В первый же день своего появления здесь он отметил ее непригодность для натурщицы — низенькая и полненькая, она казалась почти квадратной. Ноги короткие и, несмотря на ее полноту, тонкие. Единственно привлекательным у нее было лицо — круглое, румяное, всегда смеющееся.

— Ой что вы! — воскликнула она протестующе. — Как можно мне бывать у вас да еще вечером?

— Чего в этом зазорного? Вы же собираетесь привести ко мне Марусю?

— Маруся — другое дело. У нее нет жениха. Ей все дозволено.

— Как же нет, а студент?

— О-о-о, чирикнула синица и улетела! Так и студент.

— Много у нее было подобных синиц? — спросил Степан, надеясь хоть что-то узнать о девице, с которой хочет познакомиться.

Аксинья откровенно засмеялась.

— Не знаю, не считала..

— Ну что ж, приводи, уж какая есть, коли сама не хочешь, — сказал Степан, делая вид, что она его все же уговорила.

— Я бы хотела, да жених потом со света сживет. У нас такие случаи бывали. Некоторые девки за один год приданое отрабатывали, домой привозили кучу денег, а после свадьбы их в гроб клали.

— И много еще тебе осталось отрабатывать?

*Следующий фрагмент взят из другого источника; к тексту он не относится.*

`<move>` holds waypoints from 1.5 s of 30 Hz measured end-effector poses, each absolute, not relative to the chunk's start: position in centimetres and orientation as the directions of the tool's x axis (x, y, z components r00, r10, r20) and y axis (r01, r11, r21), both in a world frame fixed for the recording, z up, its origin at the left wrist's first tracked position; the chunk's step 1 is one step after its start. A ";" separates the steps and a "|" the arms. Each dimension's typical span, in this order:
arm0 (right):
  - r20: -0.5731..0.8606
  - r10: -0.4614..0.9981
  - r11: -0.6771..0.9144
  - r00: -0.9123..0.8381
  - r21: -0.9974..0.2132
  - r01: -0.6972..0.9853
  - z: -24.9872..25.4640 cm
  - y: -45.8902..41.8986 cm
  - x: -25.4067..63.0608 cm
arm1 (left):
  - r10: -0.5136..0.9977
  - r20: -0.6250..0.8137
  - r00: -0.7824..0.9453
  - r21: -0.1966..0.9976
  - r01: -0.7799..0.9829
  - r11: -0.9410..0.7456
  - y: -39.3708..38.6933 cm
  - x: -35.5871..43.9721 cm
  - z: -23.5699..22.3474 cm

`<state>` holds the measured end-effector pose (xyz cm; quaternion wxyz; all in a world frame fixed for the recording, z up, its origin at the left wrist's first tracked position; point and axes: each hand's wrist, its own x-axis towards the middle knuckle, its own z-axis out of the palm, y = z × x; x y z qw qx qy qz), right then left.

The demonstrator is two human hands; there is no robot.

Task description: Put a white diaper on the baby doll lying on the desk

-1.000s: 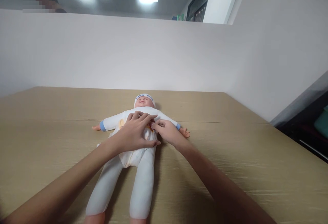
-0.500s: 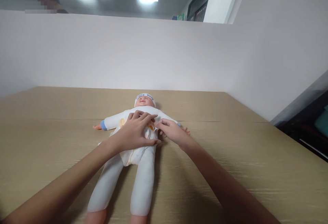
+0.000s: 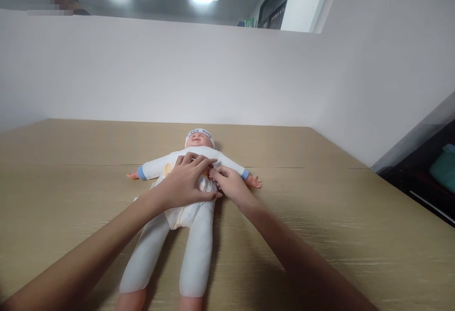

— Два года уже работаю, еще с годик, и довольно. Сколько бог даст заработать, столько и привезу, зато это будут чистые деньги, жениху не за что будет меня попрекнуть...

«Да, — думал Степан, слушая ее, — была бы ты красавица, твой жених, небось, не отпустил бы тебя в Москву. Лучшее приданое девушки — ее прелесть и красота...»

14

В воскресенье, когда у Степана был свободный от работы в ателье день, Аксинья привела Марусю. Постучалась, втолкнула ее в дверь, а сама, хихикая, скрылась. Перед Степаном предстала девица не старше Аксиньи, а, вероятнее всего, моложе, но без краски молодости на лице. Черные волнистые волосы, небрежно откинутые назад, бледность щек, томная влага глаз и соразмерные пропорции слегка худоватой фигуры делали ее привлекательной. Однако привлекательность сразу же исчезала, стоило ей сделать несколько движений или пройтись. Вихляние бедрами, выпячивание бюста, беспричинные наклоны головы, улыбки, рассчитанные на то, чтобы понравиться, конечно же, давали прямо противоположный результат. Если бы она это понимала. Видимо, не понимает.

— Я давно хотела вас посетить, только вы почему-то не приглашали, может, что-нибудь наговорила Ксюша? Вы ей не верьте, она все врет, — заговорила девушка. — Аль, может, брезгуете нами? Мы ведь из простых, не какие-нибудь важные особы.

«К тому же она еще и дура!» — подумал Степан, выслушав ее странную тираду. Но делать было нечего, сам согласился, чтобы ее привели. Сложена она, пожалуй, ничего, сойдет для фотографических опытов, если, конечно, удастся ее на это уговорить.

— Присядьте, — пригласил он, подавая ей стул.

— Вы, наверно, служите чиновником? — спросила она, разглядывая его. — Ой, что я говорю: чиновником! На вас нет мундира. Вы, я думаю, художник?

Степан удивился.

— Как узнали?

— По длинным волосам. С длинными волосами ходят только попы да художники. На попа вы не похожи, да и попадьи у вас нет.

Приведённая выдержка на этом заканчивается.